今や吉本の大御所になったダウンタウン(c)朝日新聞社
今や吉本の大御所になったダウンタウン(c)朝日新聞社

 私が所属していた吉本新喜劇には、独自のルールがある。

<毎日がミニコント>

芸人たるものは常に笑いを取るというのが、最重要課題であるため、舞台以外でもミニコントや大喜利などが頻繁に行われている。

 例えば先輩に、「今日、三回目の舞台が終わるまで、一日中タメ口で喋ってな」と言われた瞬間から、ミニコントがスタートするわけだ。そのお題に対し、「わかりました」と言ったらアウト。「わかった」が正解である。

 これは笑いを鍛えるには大変有り難い話だが、心配なのは、最初はいいのだが、そのうちにその先輩がミニコントの事を忘れてしまっていないかどうかである。

「そういえばさぁ」と話しかけた時に、「はっ?」みたいな顔をされたりすると、わざとなのかミニコントが終了したのかがわからず、「すみません」と謝ってしまうのが、大半である。

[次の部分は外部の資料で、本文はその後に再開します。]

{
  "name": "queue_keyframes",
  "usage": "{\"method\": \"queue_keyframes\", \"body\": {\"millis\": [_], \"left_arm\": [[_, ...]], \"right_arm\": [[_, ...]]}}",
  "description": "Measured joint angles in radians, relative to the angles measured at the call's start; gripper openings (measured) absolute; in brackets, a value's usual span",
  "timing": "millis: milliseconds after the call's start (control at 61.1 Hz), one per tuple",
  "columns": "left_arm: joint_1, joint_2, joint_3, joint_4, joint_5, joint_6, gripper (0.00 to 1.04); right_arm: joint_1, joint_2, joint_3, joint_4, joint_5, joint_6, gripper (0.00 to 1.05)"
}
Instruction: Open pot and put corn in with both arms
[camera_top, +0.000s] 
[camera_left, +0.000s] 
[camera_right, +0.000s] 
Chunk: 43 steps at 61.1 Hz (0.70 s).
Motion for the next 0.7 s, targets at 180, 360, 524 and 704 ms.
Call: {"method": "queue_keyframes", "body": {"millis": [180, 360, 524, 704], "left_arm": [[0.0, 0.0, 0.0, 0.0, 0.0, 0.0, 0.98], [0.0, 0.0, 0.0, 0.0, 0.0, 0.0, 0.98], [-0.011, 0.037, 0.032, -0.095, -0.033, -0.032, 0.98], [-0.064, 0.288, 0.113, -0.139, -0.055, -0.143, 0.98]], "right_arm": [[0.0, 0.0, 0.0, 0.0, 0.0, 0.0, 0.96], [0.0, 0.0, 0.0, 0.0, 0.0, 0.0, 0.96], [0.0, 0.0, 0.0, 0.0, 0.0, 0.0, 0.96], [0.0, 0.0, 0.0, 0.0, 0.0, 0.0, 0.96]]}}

 もちろん舞台中は、セリフ通りに喋るが、舞台後は再開する。一回目の舞台後に昼御飯を食べに行く際も、その先輩にはずっとタメ口だ。ミニコントを知らない先輩が同席していると、不思議な顔をされたりもするので、随時説明も必要である。しかし、そこでも心折れず、タメ口で喋り続けた者が強靭な心臓の持ち主になれるというわけだ。

有名な話では、ダウンタウンの浜田雅功さんは、ミニコントでなく、後輩にはタメ口で喋らせているという話を聞いた。テレビでそれを聞かれた際に、本人は「おもろいやん」みたいな事を言っていたが、それは本人だけである。

 後輩からしたら、もしノリを間違えて、浜田さんの機嫌の悪い時に普段の癖でタメ口で喋ったものなら、間違いなくド突かれるだろう。ゆえに芸人は、空気を読む力が非常に必要になる。

 ちなみに、私自身が受けた最大のミッションは、バットボーイズの佐田正樹さん(福岡最大の暴走族元総長)に、ケンカを売って来いというものだったが、面識のない私がいきなりミニコントを仕掛けたところで相手に理解されるわけもなく、元総長にコテンパにされることが想像できたため、即座にお断りした。

 先輩の言うことは絶対であり、全ては笑いのための世界ではあるが、この世界で長生きするには断る勇気も必要だと学んだ瞬間である。